Israel has bombarded the densely populated enclave in retaliation, killing at least 1,100 people. On Tuesday, the Israel Defense Forces announced that the border with Gaza was secured and that it was preparing for an offensive.

The Gaza Strip, a 140-square-mile stretch of land with more than 2 million people, depends on Israel for most of its electricity and other basic services. Cutting off gas and power from the territory could leave many residents not only without power, but without clean drinking water, proper sanitation and health care. On Wednesday, Palestinian authorities said Gaza’s only power plant has run out of fuel and stopped operating.

United Nations Secretary General António Guterres condemned the siege Monday. “The humanitarian situation in Gaza was extremely dire before these hostilities; now it will only deteriorate exponentially,” he said in a statement.

Israel provides Gaza with power in two ways. Gaza’s sole power plant is operated by diesel fuel, which enters Gaza from the Karem Shalom crossing. There are also 10 direct power lines from Israel to Gaza.

On Saturday, Gaza’s power authority reported an electricity shortage of close to 80 percent.

“Within a matter of days Gaza will be in a blackout,” said Miriam Marmur, public advocacy director at Gisha, an Israeli nonprofit organization.

The Israeli siege could also “result in a severe shortage of already scarce drinkable water,” the United Nations said. The country has several major desalination plants, which transform water from the Mediterranean Sea into drinkable water, but they need power to operate.

Sanitation facilities, too, could be crippled by the outages, increasing concerns about disease. Past fuel shortages in Gaza have caused sewage from the strip to contaminate agricultural land and spill into Israel.

Gaza “was on the edge of a humanitarian crisis for a very long time,” said Arnaud Quemin, the Middle East regional director of Mercy Corps. “So this additional shock is going to turn this into a full-blown crisis very quickly.”

Even before this escalation, residents in Gaza spent almost half the day, on average, without power.

Israel withdrew its civilian population and military forces from the Gaza Strip in 2005, but has continued to control the flow of goods and people. When Hamas assumed political power of the territory in 2007, Israel imposed an air and sea blockade, which is also enforced by Egypt to the south.

Over the course of the 16-year blockade, Israel has imposed shutdowns during key moments in the conflict, including Operation Cast Lead, which began in December 2008, and Operation Protective Edge in 2014. Those military campaigns killed more than 3,500 Palestinians in total.

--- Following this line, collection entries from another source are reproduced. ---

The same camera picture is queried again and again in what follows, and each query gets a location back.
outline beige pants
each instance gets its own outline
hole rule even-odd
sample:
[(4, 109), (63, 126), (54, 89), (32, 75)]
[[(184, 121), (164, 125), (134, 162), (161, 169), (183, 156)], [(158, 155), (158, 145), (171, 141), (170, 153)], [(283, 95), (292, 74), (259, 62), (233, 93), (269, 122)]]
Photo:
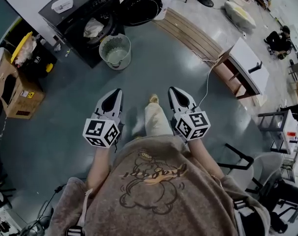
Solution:
[(147, 136), (173, 135), (163, 109), (157, 103), (149, 103), (145, 108), (145, 129)]

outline dryer
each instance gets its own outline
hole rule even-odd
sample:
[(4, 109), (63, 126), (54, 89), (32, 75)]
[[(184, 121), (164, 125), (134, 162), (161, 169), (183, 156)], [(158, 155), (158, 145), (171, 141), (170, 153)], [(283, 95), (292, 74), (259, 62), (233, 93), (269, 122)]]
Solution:
[[(124, 26), (137, 26), (153, 18), (162, 9), (161, 0), (73, 0), (71, 9), (56, 13), (50, 1), (39, 14), (56, 34), (91, 68), (100, 61), (99, 45), (107, 35), (124, 34)], [(84, 37), (84, 29), (91, 18), (104, 25), (94, 38)]]

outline laundry basket
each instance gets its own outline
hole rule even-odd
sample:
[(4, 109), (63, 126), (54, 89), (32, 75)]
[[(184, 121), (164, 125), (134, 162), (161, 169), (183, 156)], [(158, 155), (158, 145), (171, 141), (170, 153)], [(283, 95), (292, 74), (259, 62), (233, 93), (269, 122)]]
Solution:
[(113, 70), (123, 70), (131, 60), (130, 41), (123, 34), (117, 36), (107, 36), (101, 42), (99, 53), (101, 58)]

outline yellow lid
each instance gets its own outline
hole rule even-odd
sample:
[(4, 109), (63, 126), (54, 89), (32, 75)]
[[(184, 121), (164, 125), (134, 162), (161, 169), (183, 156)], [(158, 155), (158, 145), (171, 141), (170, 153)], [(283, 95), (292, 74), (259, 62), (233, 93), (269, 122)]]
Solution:
[(23, 37), (23, 39), (20, 41), (19, 45), (17, 46), (17, 48), (15, 49), (15, 51), (13, 52), (13, 55), (11, 57), (10, 62), (13, 63), (13, 61), (15, 60), (16, 56), (18, 55), (19, 51), (21, 50), (21, 48), (23, 47), (23, 45), (25, 44), (26, 40), (32, 36), (32, 31), (29, 32), (27, 35), (25, 35)]
[(52, 71), (53, 69), (53, 64), (52, 63), (49, 63), (46, 65), (46, 72), (49, 73), (50, 71)]

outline sleeve
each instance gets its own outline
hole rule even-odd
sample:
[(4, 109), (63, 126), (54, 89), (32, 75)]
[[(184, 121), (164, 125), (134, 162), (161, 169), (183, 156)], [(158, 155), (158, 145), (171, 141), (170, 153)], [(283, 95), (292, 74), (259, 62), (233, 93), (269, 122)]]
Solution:
[(289, 51), (292, 46), (291, 46), (292, 42), (290, 40), (287, 40), (286, 43), (285, 43), (285, 51)]
[(48, 228), (48, 236), (65, 236), (66, 230), (77, 224), (82, 213), (86, 185), (78, 178), (71, 177), (54, 209)]
[(231, 176), (224, 176), (221, 180), (221, 184), (225, 192), (232, 198), (232, 200), (247, 199), (247, 202), (250, 206), (254, 207), (262, 218), (265, 229), (269, 230), (270, 228), (270, 215), (267, 209), (262, 206), (256, 199), (249, 196), (245, 191), (242, 191), (237, 183)]

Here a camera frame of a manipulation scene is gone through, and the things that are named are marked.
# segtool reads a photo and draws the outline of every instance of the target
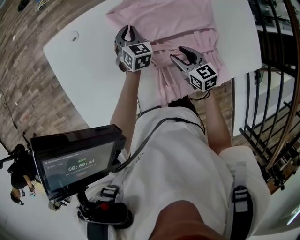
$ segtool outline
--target pink fabric
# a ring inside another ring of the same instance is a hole
[[[171,62],[170,54],[186,60],[179,46],[203,53],[219,72],[218,85],[229,80],[215,49],[218,34],[210,0],[124,0],[106,16],[118,30],[135,26],[144,39],[152,42],[161,105],[195,92]]]

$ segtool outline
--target wooden floor
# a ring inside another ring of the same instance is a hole
[[[0,9],[0,90],[19,128],[47,135],[87,128],[56,79],[43,47],[61,29],[103,0],[50,0],[41,12],[31,0],[17,11],[20,0],[7,0]],[[19,142],[0,99],[0,139],[12,150]]]

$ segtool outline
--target white table
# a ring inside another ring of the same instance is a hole
[[[255,22],[247,0],[211,0],[219,33],[217,48],[235,77],[261,67]],[[66,94],[87,124],[109,124],[125,79],[114,64],[117,30],[105,13],[121,3],[107,0],[90,9],[60,31],[44,47],[45,55]],[[71,32],[79,38],[72,42]],[[143,70],[139,88],[142,111],[159,104],[154,70]]]

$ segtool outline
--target cable
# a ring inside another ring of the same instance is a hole
[[[139,97],[137,97],[137,104],[138,104],[138,106],[139,106],[139,111],[140,111],[140,114],[141,114],[141,104],[140,104]]]
[[[200,116],[198,115],[198,118],[200,119],[200,122],[201,122],[201,125],[202,125],[202,131],[203,131],[203,133],[204,133],[204,135],[205,135],[205,125],[204,125],[204,123],[202,122],[202,119],[200,118]]]
[[[203,100],[203,99],[208,98],[209,96],[210,96],[210,91],[208,90],[208,91],[205,93],[204,97],[201,97],[201,98],[198,98],[198,99],[196,99],[196,98],[190,98],[189,100],[191,100],[191,101],[201,101],[201,100]]]
[[[13,125],[14,125],[14,127],[16,128],[16,130],[18,131],[19,144],[20,144],[20,132],[19,132],[19,129],[18,129],[17,125],[16,125],[15,122],[14,122],[14,118],[13,118],[13,115],[11,114],[11,111],[10,111],[10,108],[9,108],[9,106],[8,106],[8,102],[7,102],[7,100],[6,100],[6,97],[5,97],[4,92],[3,92],[1,89],[0,89],[0,92],[2,92],[3,97],[4,97],[4,104],[3,104],[3,107],[4,107],[4,109],[8,109],[9,114],[10,114],[10,117],[11,117],[11,121],[13,122]]]
[[[147,142],[149,141],[149,139],[151,138],[151,136],[153,135],[153,133],[158,129],[158,127],[160,125],[162,125],[164,122],[168,121],[168,120],[174,120],[175,122],[185,122],[185,123],[190,123],[190,124],[194,124],[196,126],[198,126],[202,131],[203,129],[200,127],[199,124],[194,123],[194,122],[190,122],[188,120],[182,119],[182,118],[165,118],[162,119],[161,121],[158,122],[158,124],[153,128],[152,132],[146,137],[146,139],[142,142],[142,144],[139,146],[139,148],[135,151],[135,153],[133,155],[131,155],[129,157],[129,159],[127,161],[125,161],[124,163],[122,163],[121,165],[117,165],[115,168],[113,168],[111,170],[112,173],[118,173],[121,170],[123,170],[125,167],[127,167],[138,155],[139,153],[142,151],[142,149],[145,147],[145,145],[147,144]]]

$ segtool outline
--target white t-shirt
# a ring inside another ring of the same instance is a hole
[[[136,123],[131,153],[141,145],[157,123],[179,117],[200,125],[198,117],[183,107],[152,110]],[[128,156],[124,150],[119,160]],[[128,166],[121,185],[123,202],[132,211],[131,227],[118,230],[118,239],[146,240],[151,235],[160,211],[169,204],[186,200],[198,209],[204,223],[223,234],[236,162],[247,163],[247,187],[256,203],[256,230],[266,212],[270,192],[249,147],[237,146],[219,156],[207,145],[202,130],[184,122],[164,122],[152,135],[141,153]],[[111,183],[110,174],[90,186],[88,197]]]

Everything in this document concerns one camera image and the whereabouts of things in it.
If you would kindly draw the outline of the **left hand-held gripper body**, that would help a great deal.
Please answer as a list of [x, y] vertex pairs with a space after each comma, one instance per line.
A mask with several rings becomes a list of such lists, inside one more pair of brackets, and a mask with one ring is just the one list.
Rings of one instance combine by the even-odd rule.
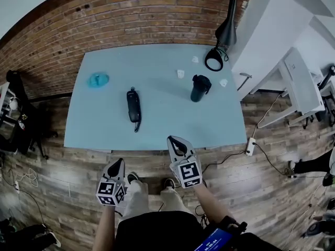
[[125, 182], [121, 180], [108, 179], [103, 176], [97, 186], [96, 198], [100, 204], [105, 206], [120, 206], [126, 195]]

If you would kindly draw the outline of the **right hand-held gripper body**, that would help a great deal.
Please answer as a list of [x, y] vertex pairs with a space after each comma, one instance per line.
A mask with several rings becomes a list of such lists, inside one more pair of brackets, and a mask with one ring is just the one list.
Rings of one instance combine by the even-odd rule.
[[182, 188], [190, 188], [203, 182], [201, 164], [195, 154], [170, 164], [175, 178]]

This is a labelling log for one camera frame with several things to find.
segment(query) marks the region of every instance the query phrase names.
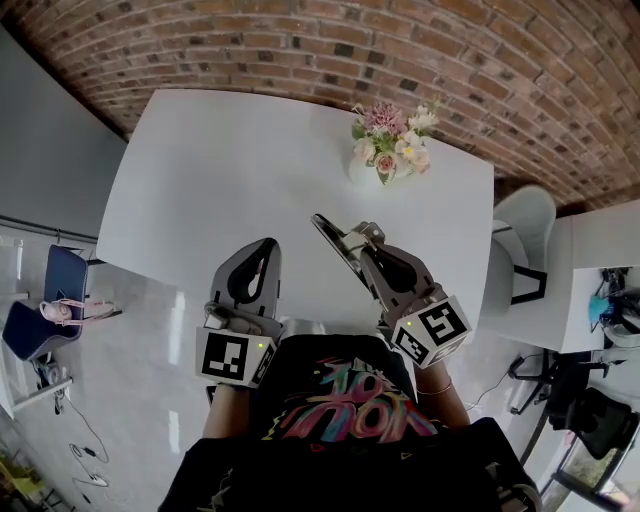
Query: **pink headphones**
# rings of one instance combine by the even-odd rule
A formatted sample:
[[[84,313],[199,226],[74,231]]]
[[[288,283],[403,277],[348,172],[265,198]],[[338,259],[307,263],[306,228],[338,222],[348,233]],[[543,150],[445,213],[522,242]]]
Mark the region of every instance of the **pink headphones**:
[[[84,309],[88,306],[109,306],[109,311],[94,315],[83,320],[72,320],[71,307]],[[97,301],[97,302],[78,302],[71,299],[60,299],[53,302],[41,302],[40,313],[44,318],[57,325],[83,325],[87,322],[94,322],[107,318],[115,311],[116,307],[113,302]]]

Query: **white chair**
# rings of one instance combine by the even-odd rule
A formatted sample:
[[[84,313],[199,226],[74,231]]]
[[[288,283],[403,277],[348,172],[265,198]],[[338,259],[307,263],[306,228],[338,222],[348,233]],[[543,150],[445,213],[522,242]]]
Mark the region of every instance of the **white chair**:
[[[482,316],[502,316],[513,304],[544,297],[547,245],[555,218],[556,206],[551,195],[534,185],[517,190],[494,208]],[[507,239],[510,241],[508,247],[504,243]],[[536,280],[538,289],[514,296],[515,274]]]

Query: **office chair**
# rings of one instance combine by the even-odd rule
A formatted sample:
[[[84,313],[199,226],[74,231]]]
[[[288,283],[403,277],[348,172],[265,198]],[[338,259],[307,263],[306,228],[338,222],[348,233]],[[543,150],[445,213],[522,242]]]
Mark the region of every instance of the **office chair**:
[[[588,388],[569,415],[549,417],[549,422],[554,430],[575,432],[591,456],[601,460],[611,449],[629,446],[638,428],[638,415],[627,404]]]
[[[536,382],[536,387],[531,392],[525,403],[519,409],[511,408],[511,414],[522,414],[533,402],[538,405],[548,401],[545,412],[560,414],[572,407],[589,382],[591,370],[603,370],[607,376],[609,365],[605,363],[592,363],[591,352],[576,352],[574,354],[553,354],[553,363],[550,364],[551,353],[545,349],[542,354],[542,372],[539,375],[518,375],[516,371],[524,363],[522,357],[518,357],[511,366],[507,375],[515,380]]]
[[[49,248],[44,300],[73,299],[84,302],[88,268],[103,263],[100,260],[85,261],[77,254],[52,245]],[[83,310],[72,307],[74,320],[82,319]],[[114,311],[112,316],[121,314]],[[30,361],[77,340],[82,334],[81,325],[56,325],[45,320],[39,309],[14,302],[9,311],[2,338],[13,353],[23,361]]]
[[[547,284],[547,246],[556,219],[556,207],[541,187],[523,187],[501,201],[493,210],[493,219],[506,227],[494,231],[489,252],[487,281],[480,314],[502,316],[509,307],[544,297]],[[526,254],[528,267],[514,265],[512,255],[496,239],[498,233],[513,230]],[[514,274],[538,281],[538,289],[513,295]]]

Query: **pink flower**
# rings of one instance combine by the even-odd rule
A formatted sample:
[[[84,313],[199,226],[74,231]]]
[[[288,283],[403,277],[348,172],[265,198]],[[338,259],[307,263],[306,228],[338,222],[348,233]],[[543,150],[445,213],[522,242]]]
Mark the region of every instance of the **pink flower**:
[[[407,127],[404,124],[402,111],[390,103],[376,103],[366,109],[364,114],[364,127],[374,134],[388,133],[397,137]]]
[[[374,163],[380,174],[389,174],[396,168],[396,155],[391,152],[380,153]]]

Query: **bracelet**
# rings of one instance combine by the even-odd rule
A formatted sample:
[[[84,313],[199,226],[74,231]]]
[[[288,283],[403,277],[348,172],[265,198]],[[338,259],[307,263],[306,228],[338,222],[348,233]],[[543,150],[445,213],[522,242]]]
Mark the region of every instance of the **bracelet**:
[[[418,392],[419,395],[426,395],[426,396],[441,395],[442,393],[449,391],[449,389],[451,389],[451,386],[453,386],[453,381],[451,380],[451,377],[449,377],[449,384],[447,384],[446,387],[444,389],[441,389],[440,391],[436,391],[435,393],[425,393],[424,391],[420,391],[419,389],[416,389],[416,391]]]

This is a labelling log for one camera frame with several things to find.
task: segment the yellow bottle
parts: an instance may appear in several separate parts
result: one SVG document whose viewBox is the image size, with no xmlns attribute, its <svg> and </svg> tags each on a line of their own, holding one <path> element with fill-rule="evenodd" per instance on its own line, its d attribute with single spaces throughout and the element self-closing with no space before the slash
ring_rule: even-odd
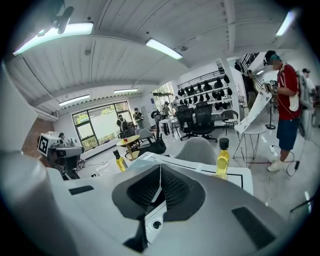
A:
<svg viewBox="0 0 320 256">
<path fill-rule="evenodd" d="M 118 150 L 114 150 L 113 154 L 115 155 L 116 165 L 118 166 L 121 172 L 124 172 L 128 168 L 126 161 L 123 157 L 120 156 Z"/>
<path fill-rule="evenodd" d="M 229 164 L 229 140 L 221 138 L 219 141 L 220 154 L 216 161 L 216 175 L 215 177 L 227 180 L 227 169 Z"/>
</svg>

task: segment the gray floor
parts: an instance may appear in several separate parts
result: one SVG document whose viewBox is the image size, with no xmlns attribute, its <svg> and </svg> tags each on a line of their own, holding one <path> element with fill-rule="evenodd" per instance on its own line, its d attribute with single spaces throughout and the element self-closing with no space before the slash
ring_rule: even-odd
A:
<svg viewBox="0 0 320 256">
<path fill-rule="evenodd" d="M 263 124 L 268 123 L 268 115 L 265 115 L 260 121 Z M 270 145 L 278 145 L 278 139 L 276 138 L 277 130 L 267 130 L 261 135 L 258 145 L 258 150 L 255 163 L 248 165 L 251 170 L 253 192 L 254 196 L 257 197 L 264 203 L 268 203 L 268 206 L 273 208 L 286 220 L 295 220 L 297 216 L 308 214 L 308 208 L 304 207 L 301 210 L 289 216 L 290 209 L 306 200 L 305 192 L 309 196 L 313 196 L 320 181 L 320 128 L 312 128 L 311 140 L 305 141 L 299 134 L 295 141 L 292 152 L 294 153 L 295 160 L 300 157 L 300 165 L 294 176 L 290 177 L 287 175 L 285 170 L 281 170 L 277 173 L 269 173 L 265 162 L 268 161 L 268 157 L 271 156 Z M 232 156 L 239 143 L 238 135 L 235 130 L 228 129 L 227 136 L 225 131 L 221 128 L 217 128 L 211 134 L 215 138 L 228 138 L 229 139 L 229 153 L 230 161 L 229 166 L 231 167 L 245 167 L 246 163 L 242 158 L 232 159 Z M 163 155 L 170 155 L 174 157 L 186 143 L 186 138 L 180 141 L 178 135 L 174 133 L 175 139 L 172 140 L 170 136 L 164 136 L 164 142 L 167 150 Z M 255 145 L 257 136 L 252 136 L 253 144 Z M 219 154 L 219 143 L 215 143 L 213 140 L 209 140 L 212 144 L 215 153 Z M 247 139 L 247 150 L 248 156 L 252 156 L 252 147 L 250 140 Z M 241 146 L 243 154 L 245 154 L 245 143 L 242 141 Z M 117 149 L 121 156 L 124 157 L 126 149 L 123 147 L 116 146 L 98 156 L 89 159 L 86 162 L 86 167 L 78 172 L 81 178 L 89 178 L 92 174 L 96 173 L 96 168 L 101 165 L 102 162 L 108 161 L 108 166 L 105 168 L 103 175 L 109 175 L 109 173 L 117 173 L 119 169 L 116 165 L 115 156 L 113 150 Z M 275 148 L 275 151 L 279 154 L 280 150 Z M 238 156 L 241 156 L 241 151 L 238 150 Z M 293 156 L 290 154 L 287 161 L 293 160 Z M 290 164 L 288 172 L 294 173 L 295 163 Z"/>
</svg>

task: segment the white sneaker
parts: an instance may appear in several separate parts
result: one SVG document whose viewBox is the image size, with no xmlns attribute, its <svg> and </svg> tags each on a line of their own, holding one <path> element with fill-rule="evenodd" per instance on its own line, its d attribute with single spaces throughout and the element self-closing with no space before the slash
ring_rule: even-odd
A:
<svg viewBox="0 0 320 256">
<path fill-rule="evenodd" d="M 275 155 L 272 155 L 271 157 L 269 157 L 268 161 L 273 164 L 275 162 L 278 162 L 280 160 L 280 157 L 279 156 L 275 156 Z"/>
<path fill-rule="evenodd" d="M 284 164 L 285 164 L 284 162 L 281 162 L 279 160 L 279 161 L 274 162 L 270 166 L 268 166 L 266 169 L 271 173 L 277 172 L 277 171 L 280 171 L 284 167 Z"/>
</svg>

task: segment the ceiling
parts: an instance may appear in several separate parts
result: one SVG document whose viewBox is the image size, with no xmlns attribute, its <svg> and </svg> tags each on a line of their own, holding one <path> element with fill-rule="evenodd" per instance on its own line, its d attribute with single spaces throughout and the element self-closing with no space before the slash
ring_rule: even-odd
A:
<svg viewBox="0 0 320 256">
<path fill-rule="evenodd" d="M 70 22 L 93 22 L 91 35 L 49 41 L 7 62 L 22 95 L 47 113 L 77 96 L 109 97 L 114 88 L 149 93 L 222 54 L 294 47 L 285 40 L 276 44 L 286 12 L 272 1 L 65 0 L 65 6 L 74 7 Z M 149 38 L 183 58 L 146 47 Z M 182 46 L 188 50 L 181 52 Z"/>
</svg>

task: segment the ceiling light
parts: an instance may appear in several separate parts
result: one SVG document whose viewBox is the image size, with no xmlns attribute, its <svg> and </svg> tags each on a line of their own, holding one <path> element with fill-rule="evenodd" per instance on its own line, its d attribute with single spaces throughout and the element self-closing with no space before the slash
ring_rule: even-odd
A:
<svg viewBox="0 0 320 256">
<path fill-rule="evenodd" d="M 113 93 L 114 94 L 119 94 L 119 93 L 130 93 L 130 92 L 136 92 L 138 89 L 123 89 L 123 90 L 115 90 Z"/>
<path fill-rule="evenodd" d="M 282 36 L 287 29 L 290 27 L 292 22 L 295 20 L 295 13 L 293 11 L 289 11 L 286 15 L 283 23 L 281 24 L 281 27 L 279 28 L 278 32 L 275 34 L 277 37 Z"/>
<path fill-rule="evenodd" d="M 76 98 L 72 98 L 72 99 L 69 99 L 67 101 L 64 101 L 64 102 L 61 102 L 59 103 L 60 106 L 64 106 L 64 105 L 67 105 L 69 103 L 72 103 L 72 102 L 77 102 L 77 101 L 81 101 L 81 100 L 84 100 L 84 99 L 87 99 L 87 98 L 90 98 L 90 95 L 84 95 L 84 96 L 80 96 L 80 97 L 76 97 Z"/>
<path fill-rule="evenodd" d="M 26 42 L 23 46 L 21 46 L 18 50 L 16 50 L 13 53 L 13 55 L 17 56 L 32 47 L 35 47 L 37 45 L 43 44 L 54 39 L 65 38 L 70 36 L 89 35 L 91 34 L 93 27 L 94 24 L 90 22 L 68 24 L 65 27 L 64 33 L 62 34 L 58 34 L 58 29 L 53 27 L 43 36 L 36 35 L 34 38 Z"/>
<path fill-rule="evenodd" d="M 164 44 L 154 40 L 154 39 L 149 39 L 146 43 L 146 46 L 151 47 L 153 49 L 156 49 L 166 55 L 171 56 L 172 58 L 179 60 L 182 58 L 182 55 L 177 53 L 176 51 L 170 49 L 169 47 L 165 46 Z"/>
</svg>

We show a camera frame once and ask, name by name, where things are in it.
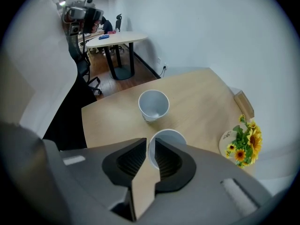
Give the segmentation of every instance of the person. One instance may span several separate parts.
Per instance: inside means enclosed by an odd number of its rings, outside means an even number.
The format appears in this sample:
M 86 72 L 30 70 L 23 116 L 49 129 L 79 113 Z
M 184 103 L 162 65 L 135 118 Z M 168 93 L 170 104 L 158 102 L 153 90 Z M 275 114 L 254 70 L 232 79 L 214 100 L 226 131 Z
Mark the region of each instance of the person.
M 107 34 L 108 32 L 111 32 L 113 30 L 113 26 L 109 20 L 106 20 L 104 16 L 102 16 L 102 20 L 100 21 L 102 30 L 104 31 L 104 34 Z

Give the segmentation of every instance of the black office chair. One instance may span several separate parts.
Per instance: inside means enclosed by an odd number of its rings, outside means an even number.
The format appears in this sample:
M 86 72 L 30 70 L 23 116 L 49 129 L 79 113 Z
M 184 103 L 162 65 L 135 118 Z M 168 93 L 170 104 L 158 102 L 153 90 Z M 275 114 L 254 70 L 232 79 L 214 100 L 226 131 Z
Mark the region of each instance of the black office chair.
M 83 77 L 88 75 L 89 78 L 87 80 L 87 84 L 91 84 L 93 81 L 97 80 L 98 84 L 100 83 L 100 79 L 98 77 L 94 77 L 90 80 L 90 60 L 87 53 L 84 51 L 85 42 L 83 42 L 83 51 L 81 53 L 78 46 L 78 36 L 68 36 L 67 42 L 69 44 L 69 52 L 73 60 L 76 62 L 77 70 L 79 74 Z M 89 86 L 91 90 L 97 90 L 98 94 L 102 94 L 102 91 L 99 88 Z
M 121 28 L 121 22 L 122 22 L 122 14 L 119 14 L 117 16 L 117 21 L 116 21 L 116 28 L 115 28 L 115 31 L 117 31 L 117 29 L 119 30 L 119 32 L 121 31 L 120 28 Z M 122 46 L 119 46 L 119 50 L 122 50 L 124 52 L 124 48 L 122 48 Z

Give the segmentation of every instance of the blue object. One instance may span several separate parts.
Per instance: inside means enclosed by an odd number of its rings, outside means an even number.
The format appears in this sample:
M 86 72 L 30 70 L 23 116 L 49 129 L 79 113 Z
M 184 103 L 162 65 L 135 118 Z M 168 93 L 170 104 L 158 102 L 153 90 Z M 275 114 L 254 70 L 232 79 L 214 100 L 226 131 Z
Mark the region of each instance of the blue object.
M 105 34 L 105 35 L 99 37 L 99 40 L 101 40 L 101 39 L 106 39 L 106 38 L 109 38 L 109 35 L 108 35 L 108 34 Z

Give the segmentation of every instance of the wooden table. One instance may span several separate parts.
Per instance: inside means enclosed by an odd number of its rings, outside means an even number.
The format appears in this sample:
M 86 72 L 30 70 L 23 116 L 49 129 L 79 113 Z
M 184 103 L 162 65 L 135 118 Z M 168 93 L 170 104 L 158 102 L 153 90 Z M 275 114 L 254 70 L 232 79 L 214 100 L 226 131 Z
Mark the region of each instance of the wooden table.
M 109 34 L 109 38 L 102 39 L 102 40 L 99 40 L 98 37 L 87 42 L 86 46 L 88 48 L 104 47 L 107 63 L 111 71 L 112 78 L 116 80 L 125 80 L 132 77 L 135 74 L 133 42 L 142 41 L 147 38 L 147 35 L 139 32 L 125 31 L 125 32 L 117 32 L 115 34 Z M 124 43 L 129 43 L 130 68 L 129 66 L 122 65 L 121 63 L 118 45 Z M 118 67 L 116 68 L 113 67 L 109 46 L 114 46 L 116 50 L 117 61 L 118 61 Z
M 84 37 L 84 40 L 87 42 L 87 41 L 89 41 L 89 40 L 91 40 L 91 39 L 93 39 L 93 38 L 95 38 L 95 37 L 99 37 L 99 36 L 101 36 L 101 35 L 103 35 L 103 34 L 104 34 L 104 31 L 103 31 L 103 30 L 100 30 L 100 31 L 98 31 L 98 32 L 95 32 L 95 33 L 91 34 L 91 35 L 88 36 L 88 37 Z M 79 43 L 83 42 L 83 38 L 82 38 L 82 37 L 79 38 L 79 39 L 78 39 L 78 42 L 79 42 Z
M 170 101 L 166 116 L 146 123 L 138 108 L 140 94 L 160 90 Z M 209 68 L 154 80 L 115 93 L 82 109 L 82 123 L 88 148 L 151 137 L 172 128 L 184 135 L 187 144 L 219 153 L 221 135 L 238 124 L 240 108 L 226 84 Z M 133 180 L 135 214 L 139 218 L 154 200 L 159 170 L 146 159 Z

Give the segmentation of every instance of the paper cup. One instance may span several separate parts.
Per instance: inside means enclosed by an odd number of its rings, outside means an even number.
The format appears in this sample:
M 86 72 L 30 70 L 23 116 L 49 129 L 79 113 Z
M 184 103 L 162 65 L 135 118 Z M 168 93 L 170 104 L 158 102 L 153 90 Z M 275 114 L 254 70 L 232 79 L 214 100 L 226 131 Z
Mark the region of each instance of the paper cup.
M 157 169 L 159 169 L 159 167 L 155 160 L 155 139 L 156 138 L 160 138 L 160 139 L 164 140 L 164 142 L 166 142 L 170 145 L 172 145 L 172 143 L 176 143 L 176 144 L 180 143 L 183 146 L 187 145 L 186 139 L 180 132 L 177 132 L 172 129 L 164 129 L 164 130 L 157 132 L 151 138 L 150 143 L 149 143 L 149 148 L 148 148 L 149 160 L 152 163 L 152 165 Z
M 154 122 L 169 110 L 167 96 L 158 90 L 147 90 L 139 97 L 139 108 L 146 122 Z

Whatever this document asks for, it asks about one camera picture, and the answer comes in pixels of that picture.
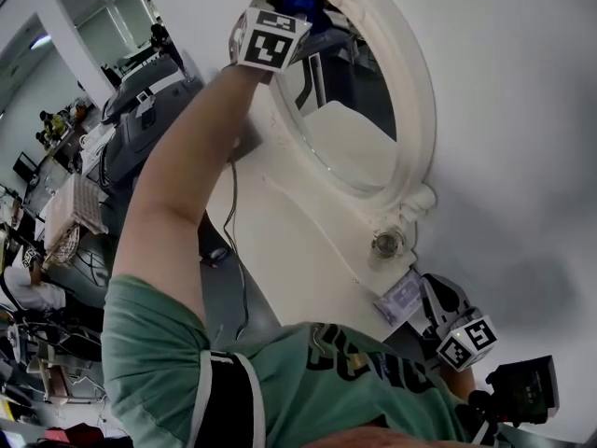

“Israel used its control over the access to goods and infrastructure needs as a way of creating a carrot-and-stick approach to the governing body in Gaza, Hamas,” said Ghaith al-Omari, a senior fellow at the Washington Institute for Near East Policy. “If things are calm, things are opened up. If things get tense, Israel shuts the spigot.”

The siege could also affect hospitals, which can run on generators but need fuel to power them. Several health care facilities were already hit by Israeli strikes.

“We are very concerned to see that medical facilities have not been spared,” Léo Cans, Doctors Without Borders’ head of mission in the Palestinian territories, said in a statement. “[An] airstrike destroyed an ambulance carrying the wounded, right in front of the hospital where we work.”

Israel has justified its overwhelming use of force by saying it must destroy Hamas’s military capabilities to prevent any future assaults on the country.

“It will never happen again,” Prime Minister Benjamin Netanyahu said in a national address Saturday.

“We’re talking about Israeli policies,” al-Omari said, “but ultimately, Hamas knew exactly what was going to come.”